> **Assignment**:
Look through the entries for the string "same", and copy each line that holds it.

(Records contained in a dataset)
::::

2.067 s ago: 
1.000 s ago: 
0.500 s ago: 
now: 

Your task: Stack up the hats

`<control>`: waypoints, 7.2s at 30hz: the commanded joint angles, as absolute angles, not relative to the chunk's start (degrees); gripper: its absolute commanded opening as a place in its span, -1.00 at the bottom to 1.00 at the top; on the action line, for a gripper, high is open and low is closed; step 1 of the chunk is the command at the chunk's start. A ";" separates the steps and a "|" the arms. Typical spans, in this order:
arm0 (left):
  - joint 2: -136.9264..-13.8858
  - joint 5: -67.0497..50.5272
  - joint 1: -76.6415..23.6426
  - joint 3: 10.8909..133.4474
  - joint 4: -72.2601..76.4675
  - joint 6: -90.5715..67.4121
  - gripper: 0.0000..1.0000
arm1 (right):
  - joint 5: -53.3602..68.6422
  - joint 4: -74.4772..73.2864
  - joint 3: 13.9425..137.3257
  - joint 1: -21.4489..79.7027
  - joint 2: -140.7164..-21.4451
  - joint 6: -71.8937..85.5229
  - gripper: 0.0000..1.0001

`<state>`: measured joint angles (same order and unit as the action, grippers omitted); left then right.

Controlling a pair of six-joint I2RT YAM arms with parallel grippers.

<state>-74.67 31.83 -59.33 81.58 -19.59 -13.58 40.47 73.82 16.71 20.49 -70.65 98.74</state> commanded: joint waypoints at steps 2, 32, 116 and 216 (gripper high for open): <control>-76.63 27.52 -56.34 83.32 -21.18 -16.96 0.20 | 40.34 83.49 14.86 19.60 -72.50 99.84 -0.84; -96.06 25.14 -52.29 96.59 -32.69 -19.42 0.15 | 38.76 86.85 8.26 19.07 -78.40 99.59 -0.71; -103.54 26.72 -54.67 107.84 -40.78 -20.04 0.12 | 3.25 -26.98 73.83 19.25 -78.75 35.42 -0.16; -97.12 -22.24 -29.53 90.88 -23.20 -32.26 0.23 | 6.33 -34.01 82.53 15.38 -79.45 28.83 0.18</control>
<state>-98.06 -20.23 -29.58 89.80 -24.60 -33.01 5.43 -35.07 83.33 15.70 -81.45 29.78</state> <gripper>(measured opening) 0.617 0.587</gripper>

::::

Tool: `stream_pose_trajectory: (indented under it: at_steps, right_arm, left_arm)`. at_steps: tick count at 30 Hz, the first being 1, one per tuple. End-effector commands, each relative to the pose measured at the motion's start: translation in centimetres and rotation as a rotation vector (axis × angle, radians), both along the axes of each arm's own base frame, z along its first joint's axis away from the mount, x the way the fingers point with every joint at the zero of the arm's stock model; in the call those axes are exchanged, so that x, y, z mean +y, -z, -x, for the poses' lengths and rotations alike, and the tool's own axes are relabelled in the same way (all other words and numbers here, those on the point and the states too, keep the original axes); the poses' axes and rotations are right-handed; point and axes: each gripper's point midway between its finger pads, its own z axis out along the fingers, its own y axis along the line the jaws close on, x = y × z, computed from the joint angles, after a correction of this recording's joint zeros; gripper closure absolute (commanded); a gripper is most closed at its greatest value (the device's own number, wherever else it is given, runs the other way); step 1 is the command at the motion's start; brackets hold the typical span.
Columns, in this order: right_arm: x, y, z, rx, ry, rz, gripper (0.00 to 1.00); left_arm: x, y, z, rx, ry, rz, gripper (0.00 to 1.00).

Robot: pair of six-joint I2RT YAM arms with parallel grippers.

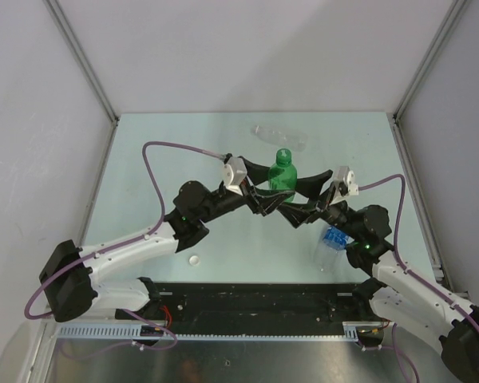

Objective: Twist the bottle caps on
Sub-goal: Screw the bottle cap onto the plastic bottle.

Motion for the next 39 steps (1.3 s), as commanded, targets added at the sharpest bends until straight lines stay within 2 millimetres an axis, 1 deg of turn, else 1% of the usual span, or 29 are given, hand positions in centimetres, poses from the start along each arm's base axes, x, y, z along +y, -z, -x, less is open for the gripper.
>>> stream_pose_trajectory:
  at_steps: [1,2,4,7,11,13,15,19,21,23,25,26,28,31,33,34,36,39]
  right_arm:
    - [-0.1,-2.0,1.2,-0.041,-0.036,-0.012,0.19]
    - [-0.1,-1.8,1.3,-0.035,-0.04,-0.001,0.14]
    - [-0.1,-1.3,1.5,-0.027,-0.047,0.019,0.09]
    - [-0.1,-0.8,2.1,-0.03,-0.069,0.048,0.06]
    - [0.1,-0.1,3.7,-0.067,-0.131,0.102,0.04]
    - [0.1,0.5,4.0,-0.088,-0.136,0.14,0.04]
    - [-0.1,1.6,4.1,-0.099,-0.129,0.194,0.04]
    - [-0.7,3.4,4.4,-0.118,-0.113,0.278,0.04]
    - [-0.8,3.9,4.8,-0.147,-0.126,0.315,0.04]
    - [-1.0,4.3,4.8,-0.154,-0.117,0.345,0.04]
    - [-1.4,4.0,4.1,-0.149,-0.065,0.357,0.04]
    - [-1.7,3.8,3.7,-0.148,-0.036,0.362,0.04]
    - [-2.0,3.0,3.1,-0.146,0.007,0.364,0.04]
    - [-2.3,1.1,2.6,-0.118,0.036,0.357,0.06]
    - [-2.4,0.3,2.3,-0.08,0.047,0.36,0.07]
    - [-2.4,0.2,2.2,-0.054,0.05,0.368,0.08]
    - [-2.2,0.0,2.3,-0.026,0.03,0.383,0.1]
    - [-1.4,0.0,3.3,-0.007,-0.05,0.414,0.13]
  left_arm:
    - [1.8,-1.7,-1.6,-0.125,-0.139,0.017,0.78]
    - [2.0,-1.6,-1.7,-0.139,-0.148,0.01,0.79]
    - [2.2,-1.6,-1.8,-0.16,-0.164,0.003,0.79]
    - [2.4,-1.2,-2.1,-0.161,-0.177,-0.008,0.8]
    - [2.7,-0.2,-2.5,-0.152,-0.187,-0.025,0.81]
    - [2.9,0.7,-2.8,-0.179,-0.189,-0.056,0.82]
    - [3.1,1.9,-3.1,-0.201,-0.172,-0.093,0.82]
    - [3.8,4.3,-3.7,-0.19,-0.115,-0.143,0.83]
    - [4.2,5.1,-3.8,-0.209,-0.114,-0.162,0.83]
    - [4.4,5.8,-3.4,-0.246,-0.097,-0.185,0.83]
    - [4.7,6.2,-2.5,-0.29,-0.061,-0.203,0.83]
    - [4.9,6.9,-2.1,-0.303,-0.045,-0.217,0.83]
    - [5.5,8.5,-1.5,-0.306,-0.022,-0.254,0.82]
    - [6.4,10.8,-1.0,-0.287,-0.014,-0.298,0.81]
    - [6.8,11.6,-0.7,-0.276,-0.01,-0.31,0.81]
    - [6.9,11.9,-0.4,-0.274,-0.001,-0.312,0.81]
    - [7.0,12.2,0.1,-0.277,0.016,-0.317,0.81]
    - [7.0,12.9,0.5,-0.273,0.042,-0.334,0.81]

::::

> **Final answer**:
`<state>`: measured joint angles (same order and unit as the action, grippers omitted); left then right.
Tool: `stream_pose_trajectory: (indented under it: at_steps, right_arm, left_arm)`. at_steps: tick count at 30 Hz, the first being 1, one per tuple. End-effector commands, each relative to the pose measured at the motion's start: translation in centimetres and rotation as a rotation vector (axis × angle, radians), both along the axes of each arm's own base frame, z along its first joint's axis away from the mount, x the way the fingers point with every joint at the zero of the arm's stock model; in the call those axes are exchanged, so that x, y, z mean +y, -z, -x, for the poses' lengths and rotations alike, and the tool's own axes are relabelled in the same way (all other words and numbers here, those on the point and the states too, keep the original axes); the poses' axes and rotations are right-handed; point and axes: each gripper's point midway between its finger pads, its own z axis out along the fingers, its own y axis along the line the jaws close on, x = y × z, computed from the joint angles, after a correction of this recording's joint zeros; gripper closure absolute (commanded); a gripper is most closed at its greatest value (the device's own number, wherever else it is given, runs the other way); step 1 is the command at the motion's start; brackets hold the typical span.

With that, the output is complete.